Histological evaluation of gastric lesions in sections stained with Hematoxylin & Eosin (10X). Normal control group (A) has normal tissue epithelium. Indomethacin group (B) shows disruption of surface epithelium with hemorrhage (black arrow) and the lesions infiltrate deep into mucosa layer (white arrow) wide edema (brown arrow) and leukocyte infiltration (red arrow). HPTP pre-treated groups (C & D) shows reduction of submucosal edema (brown arrow), mild to moderate disruption of mucosa epithelium (blue arrow) few infiltration of leukocyte. Omeprazole group (E) shows mild disruption of the surface epithelium (blue arrow), and mild submucosal edema (brown arrow) and bit of leukocyte (H&E stain, magnification 20x).

Figure 8

Histological evaluation of gastric glycoproteins in sections stained with PAS. The magenta color in the apical epithelial cells shows glycoprotein accumulation in the gastric glands (blue arrow).
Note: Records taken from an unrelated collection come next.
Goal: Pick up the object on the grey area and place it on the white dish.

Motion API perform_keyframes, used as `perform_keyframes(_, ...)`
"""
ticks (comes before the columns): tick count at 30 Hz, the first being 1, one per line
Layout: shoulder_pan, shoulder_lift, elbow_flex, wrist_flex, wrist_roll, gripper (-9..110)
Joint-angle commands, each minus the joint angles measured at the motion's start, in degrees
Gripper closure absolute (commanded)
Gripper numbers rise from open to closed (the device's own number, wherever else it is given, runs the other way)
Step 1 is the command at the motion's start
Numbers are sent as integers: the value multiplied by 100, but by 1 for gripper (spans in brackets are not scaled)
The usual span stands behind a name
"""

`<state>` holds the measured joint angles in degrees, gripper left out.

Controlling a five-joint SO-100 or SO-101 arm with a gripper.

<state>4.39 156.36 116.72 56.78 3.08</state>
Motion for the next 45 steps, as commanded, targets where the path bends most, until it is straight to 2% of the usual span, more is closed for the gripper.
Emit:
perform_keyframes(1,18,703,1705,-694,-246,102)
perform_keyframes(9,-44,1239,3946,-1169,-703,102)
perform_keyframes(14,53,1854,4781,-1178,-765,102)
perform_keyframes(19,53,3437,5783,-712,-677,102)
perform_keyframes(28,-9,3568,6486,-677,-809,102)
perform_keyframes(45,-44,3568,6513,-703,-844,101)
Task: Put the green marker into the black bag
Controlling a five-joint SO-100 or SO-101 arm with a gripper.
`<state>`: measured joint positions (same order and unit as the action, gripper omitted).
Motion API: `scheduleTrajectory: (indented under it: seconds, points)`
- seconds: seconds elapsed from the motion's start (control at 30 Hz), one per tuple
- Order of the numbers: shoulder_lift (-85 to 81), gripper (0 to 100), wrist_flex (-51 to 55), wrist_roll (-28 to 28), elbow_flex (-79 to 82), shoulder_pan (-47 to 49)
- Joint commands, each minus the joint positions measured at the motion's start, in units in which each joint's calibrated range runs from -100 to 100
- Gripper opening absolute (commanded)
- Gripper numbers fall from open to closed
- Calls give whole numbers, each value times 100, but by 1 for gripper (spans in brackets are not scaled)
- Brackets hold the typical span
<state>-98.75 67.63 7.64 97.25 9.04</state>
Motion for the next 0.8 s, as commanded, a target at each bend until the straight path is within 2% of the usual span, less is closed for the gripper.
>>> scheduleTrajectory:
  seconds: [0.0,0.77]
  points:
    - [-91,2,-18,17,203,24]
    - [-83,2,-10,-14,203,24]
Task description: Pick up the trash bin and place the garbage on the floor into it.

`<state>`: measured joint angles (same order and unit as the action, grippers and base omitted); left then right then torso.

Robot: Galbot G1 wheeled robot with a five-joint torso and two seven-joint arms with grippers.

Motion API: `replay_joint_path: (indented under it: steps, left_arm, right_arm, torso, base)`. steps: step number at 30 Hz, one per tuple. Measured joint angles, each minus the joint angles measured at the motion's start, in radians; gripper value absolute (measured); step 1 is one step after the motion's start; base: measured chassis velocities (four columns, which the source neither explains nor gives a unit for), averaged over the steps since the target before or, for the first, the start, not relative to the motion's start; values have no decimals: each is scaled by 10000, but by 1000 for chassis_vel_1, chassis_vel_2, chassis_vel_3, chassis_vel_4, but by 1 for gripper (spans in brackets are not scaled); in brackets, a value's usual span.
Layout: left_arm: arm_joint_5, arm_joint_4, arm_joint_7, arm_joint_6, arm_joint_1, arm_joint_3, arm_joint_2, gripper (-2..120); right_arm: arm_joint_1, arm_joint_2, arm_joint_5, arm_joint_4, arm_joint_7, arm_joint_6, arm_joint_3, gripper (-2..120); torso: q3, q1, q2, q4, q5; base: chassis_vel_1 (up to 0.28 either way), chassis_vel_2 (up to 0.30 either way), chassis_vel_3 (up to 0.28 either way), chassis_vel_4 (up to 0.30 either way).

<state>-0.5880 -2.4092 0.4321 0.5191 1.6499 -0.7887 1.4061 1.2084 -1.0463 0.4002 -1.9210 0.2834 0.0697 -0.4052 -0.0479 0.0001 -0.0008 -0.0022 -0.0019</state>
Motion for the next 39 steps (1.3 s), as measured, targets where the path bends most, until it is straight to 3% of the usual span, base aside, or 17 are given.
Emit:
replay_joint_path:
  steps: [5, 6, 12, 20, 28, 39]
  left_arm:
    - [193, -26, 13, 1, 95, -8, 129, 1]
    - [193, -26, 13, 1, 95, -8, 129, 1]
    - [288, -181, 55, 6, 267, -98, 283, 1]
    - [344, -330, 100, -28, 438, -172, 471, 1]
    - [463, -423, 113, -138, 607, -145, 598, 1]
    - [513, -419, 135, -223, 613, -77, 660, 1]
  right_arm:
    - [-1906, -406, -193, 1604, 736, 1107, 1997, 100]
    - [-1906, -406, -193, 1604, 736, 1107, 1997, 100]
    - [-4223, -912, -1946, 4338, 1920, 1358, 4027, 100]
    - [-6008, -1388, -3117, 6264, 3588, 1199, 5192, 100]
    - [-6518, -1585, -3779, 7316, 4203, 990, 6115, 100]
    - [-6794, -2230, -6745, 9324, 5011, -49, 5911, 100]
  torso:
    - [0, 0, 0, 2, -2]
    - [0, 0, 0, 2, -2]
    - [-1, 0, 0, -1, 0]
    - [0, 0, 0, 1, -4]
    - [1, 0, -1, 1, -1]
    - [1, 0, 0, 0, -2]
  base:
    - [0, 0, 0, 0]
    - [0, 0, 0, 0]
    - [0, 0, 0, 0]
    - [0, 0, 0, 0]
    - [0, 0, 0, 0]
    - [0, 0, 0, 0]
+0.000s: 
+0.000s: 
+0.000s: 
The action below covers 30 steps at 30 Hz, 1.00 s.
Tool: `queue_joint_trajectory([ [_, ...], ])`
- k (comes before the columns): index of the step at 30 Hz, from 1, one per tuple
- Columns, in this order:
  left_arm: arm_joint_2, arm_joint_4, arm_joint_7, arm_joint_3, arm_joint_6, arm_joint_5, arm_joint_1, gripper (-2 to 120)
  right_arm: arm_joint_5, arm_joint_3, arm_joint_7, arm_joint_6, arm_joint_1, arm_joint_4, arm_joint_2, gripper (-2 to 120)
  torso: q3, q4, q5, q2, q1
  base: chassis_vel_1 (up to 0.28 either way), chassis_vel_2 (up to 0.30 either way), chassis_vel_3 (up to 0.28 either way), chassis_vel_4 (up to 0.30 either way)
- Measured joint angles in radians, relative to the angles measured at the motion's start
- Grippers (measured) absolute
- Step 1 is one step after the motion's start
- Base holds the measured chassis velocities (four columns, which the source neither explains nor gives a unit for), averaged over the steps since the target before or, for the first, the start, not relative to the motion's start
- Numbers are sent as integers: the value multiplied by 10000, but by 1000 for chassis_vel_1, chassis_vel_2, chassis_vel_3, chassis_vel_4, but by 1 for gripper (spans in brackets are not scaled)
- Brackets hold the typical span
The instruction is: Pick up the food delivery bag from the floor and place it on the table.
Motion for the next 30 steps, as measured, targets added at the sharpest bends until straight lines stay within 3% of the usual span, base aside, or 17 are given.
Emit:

Normal control group (A), indomethacin treated group (B), HPTP pre-treated groups (C & D) and omeprazole pre-treated group (E) (PAS stain, magnification 20x).

Figure 9

Immunohistochmical analysis of HSP70 in gastric tissue induced with indomethacin. (A) Section showed normal mucosal. (B) Section of ulcerated stomach tissue showed down-regulation of HSP70 in injured area (white arrow). Sections (C, D and E) that pre-treated with 50, 100 mg/kg of HPTP and 20 mg/kg of omeprazole respectively showed up-regulation of HSP70 (white arrow) (magnification 20x).

Figure 10

Immunohistochmical analysis of TGF-β protein expression in gastric tissue of rat induced with indomethacin. (A) Section shows normal mucosal area and express regulated of TGF-β (red arrow). (B) Section of ulcerated stomach tissue ashowed down-regulation of TGF-β almost non-existent in injured area (white arrow). Sections (C, D and E) that pre-treated with 50, 100 mg/kg of HPTP and 20 mg/kg of omeprazole respectively found the up-regulation of TGF-β (red arrows) (magnification 20x).

Figure 11

Immunohistochmical analysis of Bax protein expression in gastric tissue of rat induced with indomethacin. (A) Section shows normal mucosal area and express down-regulated of Bax. (B) Section of ulcerated stomach tissue appears up-regulation of Bax protein in injured area (white arrow). Sections (C, D and E) that pre-treated with 50, 100 mg/kg of HPTP and 20 mg/kg of omeprazole respectively found the Bax protein expression was down-regulated (magnification 20x).